__WORK ORDER__
Write out all of the data again, exactly as it reads.

__DATA PROVIDED__
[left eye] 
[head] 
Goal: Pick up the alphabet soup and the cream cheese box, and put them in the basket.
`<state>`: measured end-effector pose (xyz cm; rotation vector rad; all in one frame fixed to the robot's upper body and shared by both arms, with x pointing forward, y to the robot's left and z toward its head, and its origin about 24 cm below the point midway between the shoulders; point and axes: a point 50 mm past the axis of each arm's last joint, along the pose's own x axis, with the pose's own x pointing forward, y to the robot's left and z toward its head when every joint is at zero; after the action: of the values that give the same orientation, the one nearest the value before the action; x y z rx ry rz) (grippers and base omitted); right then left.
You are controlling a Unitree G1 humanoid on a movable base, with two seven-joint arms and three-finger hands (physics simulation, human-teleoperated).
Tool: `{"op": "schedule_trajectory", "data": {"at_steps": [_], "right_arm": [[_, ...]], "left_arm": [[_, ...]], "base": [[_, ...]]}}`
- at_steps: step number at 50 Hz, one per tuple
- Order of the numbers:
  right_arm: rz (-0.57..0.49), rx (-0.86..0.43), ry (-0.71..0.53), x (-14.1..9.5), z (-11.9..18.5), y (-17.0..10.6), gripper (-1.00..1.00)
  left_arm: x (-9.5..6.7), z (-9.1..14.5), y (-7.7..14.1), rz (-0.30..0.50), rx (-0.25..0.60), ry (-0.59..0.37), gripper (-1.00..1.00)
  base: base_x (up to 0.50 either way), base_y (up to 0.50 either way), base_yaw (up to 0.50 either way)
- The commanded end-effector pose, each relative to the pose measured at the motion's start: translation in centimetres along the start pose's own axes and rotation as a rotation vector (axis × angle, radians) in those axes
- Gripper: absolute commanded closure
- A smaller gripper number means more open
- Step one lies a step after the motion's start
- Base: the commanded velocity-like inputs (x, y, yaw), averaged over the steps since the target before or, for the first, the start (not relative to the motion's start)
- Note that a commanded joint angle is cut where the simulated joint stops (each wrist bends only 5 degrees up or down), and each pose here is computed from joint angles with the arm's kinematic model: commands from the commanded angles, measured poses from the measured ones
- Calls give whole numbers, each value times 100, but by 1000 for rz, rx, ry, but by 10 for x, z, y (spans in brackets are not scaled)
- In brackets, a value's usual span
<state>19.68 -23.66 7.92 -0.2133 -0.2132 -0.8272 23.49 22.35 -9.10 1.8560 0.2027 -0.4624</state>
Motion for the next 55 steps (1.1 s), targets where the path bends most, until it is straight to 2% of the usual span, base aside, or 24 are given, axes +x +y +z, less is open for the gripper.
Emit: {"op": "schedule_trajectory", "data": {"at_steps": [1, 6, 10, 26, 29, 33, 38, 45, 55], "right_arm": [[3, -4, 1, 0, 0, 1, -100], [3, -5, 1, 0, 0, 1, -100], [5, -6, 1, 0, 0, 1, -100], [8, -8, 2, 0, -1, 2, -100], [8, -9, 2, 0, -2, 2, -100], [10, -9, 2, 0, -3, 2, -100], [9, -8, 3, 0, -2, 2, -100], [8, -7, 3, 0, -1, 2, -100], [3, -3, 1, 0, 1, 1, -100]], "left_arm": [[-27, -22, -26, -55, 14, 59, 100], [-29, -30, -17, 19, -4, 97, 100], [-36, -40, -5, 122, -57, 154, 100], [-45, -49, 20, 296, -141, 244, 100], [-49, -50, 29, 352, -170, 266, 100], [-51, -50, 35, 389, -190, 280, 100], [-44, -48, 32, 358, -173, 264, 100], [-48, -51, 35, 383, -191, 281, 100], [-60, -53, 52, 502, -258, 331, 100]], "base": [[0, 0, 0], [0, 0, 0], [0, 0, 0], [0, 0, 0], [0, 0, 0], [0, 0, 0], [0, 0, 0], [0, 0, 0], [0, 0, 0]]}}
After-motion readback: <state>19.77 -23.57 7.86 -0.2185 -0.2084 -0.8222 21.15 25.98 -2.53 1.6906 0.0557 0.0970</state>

__SOLUTION FOR THIS PROBLEM__
[left eye] 
[head] 
Goal: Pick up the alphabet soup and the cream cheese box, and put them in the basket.
`<state>`: measured end-effector pose (xyz cm; rotation vector rad; all in one frame fixed to the robot's upper body and shared by both arms, with x pointing forward, y to the robot's left and z toward its head, and its origin about 24 cm below the point midway between the shoulders; point and axes: a point 50 mm past the axis of each arm's last joint, along the pose's own x axis, with the pose's own x pointing forward, y to the robot's left and z toward its head when every joint is at zero; after the action: of the values that give the same orientation, the one nearest the value before the action; x y z rx ry rz) (grippers and base omitted); right then left.
You are controlling a Unitree G1 humanoid on a movable base, with two seven-joint arms and three-finger hands (physics simulation, human-teleoperated).
Tool: `{"op": "schedule_trajectory", "data": {"at_steps": [_], "right_arm": [[_, ...]], "left_arm": [[_, ...]], "base": [[_, ...]]}}`
- at_steps: step number at 50 Hz, one per tuple
- Order of the numbers:
  right_arm: rz (-0.57..0.49), rx (-0.86..0.43), ry (-0.71..0.53), x (-14.1..9.5), z (-11.9..18.5), y (-17.0..10.6), gripper (-1.00..1.00)
  left_arm: x (-9.5..6.7), z (-9.1..14.5), y (-7.7..14.1), rz (-0.30..0.50), rx (-0.25..0.60), ry (-0.59..0.37), gripper (-1.00..1.00)
  base: base_x (up to 0.50 either way), base_y (up to 0.50 either way), base_yaw (up to 0.50 either way)
- The commanded end-effector pose, each relative to the pose measured at the motion's start: translation in centimetres along the start pose's own axes and rotation as a rotation vector (axis × angle, radians) in those axes
- Gripper: absolute commanded closure
- A smaller gripper number means more open
- Step one lies a step after the motion's start
- Base: the commanded velocity-like inputs (x, y, yaw), averaged over the steps since the target before or, for the first, the start (not relative to the motion's start)
- Note that a commanded joint angle is cut where the simulated joint stops (each wrist bends only 5 degrees up or down), and each pose here is computed from joint angles with the arm's kinematic model: commands from the commanded angles, measured poses from the measured ones
- Calls give whole numbers, each value times 100, but by 1000 for rz, rx, ry, but by 10 for x, z, y (spans in brackets are not scaled)
- In brackets, a value's usual span
<state>19.68 -23.66 7.92 -0.2133 -0.2132 -0.8272 23.49 22.35 -9.10 1.8560 0.2027 -0.4624</state>
Motion for the next 55 steps (1.1 s), targets where the path bends most, until it is straight to 2% of the usual span, base aside, or 24 are given, axes +x +y +z, less is open for the gripper.
Emit: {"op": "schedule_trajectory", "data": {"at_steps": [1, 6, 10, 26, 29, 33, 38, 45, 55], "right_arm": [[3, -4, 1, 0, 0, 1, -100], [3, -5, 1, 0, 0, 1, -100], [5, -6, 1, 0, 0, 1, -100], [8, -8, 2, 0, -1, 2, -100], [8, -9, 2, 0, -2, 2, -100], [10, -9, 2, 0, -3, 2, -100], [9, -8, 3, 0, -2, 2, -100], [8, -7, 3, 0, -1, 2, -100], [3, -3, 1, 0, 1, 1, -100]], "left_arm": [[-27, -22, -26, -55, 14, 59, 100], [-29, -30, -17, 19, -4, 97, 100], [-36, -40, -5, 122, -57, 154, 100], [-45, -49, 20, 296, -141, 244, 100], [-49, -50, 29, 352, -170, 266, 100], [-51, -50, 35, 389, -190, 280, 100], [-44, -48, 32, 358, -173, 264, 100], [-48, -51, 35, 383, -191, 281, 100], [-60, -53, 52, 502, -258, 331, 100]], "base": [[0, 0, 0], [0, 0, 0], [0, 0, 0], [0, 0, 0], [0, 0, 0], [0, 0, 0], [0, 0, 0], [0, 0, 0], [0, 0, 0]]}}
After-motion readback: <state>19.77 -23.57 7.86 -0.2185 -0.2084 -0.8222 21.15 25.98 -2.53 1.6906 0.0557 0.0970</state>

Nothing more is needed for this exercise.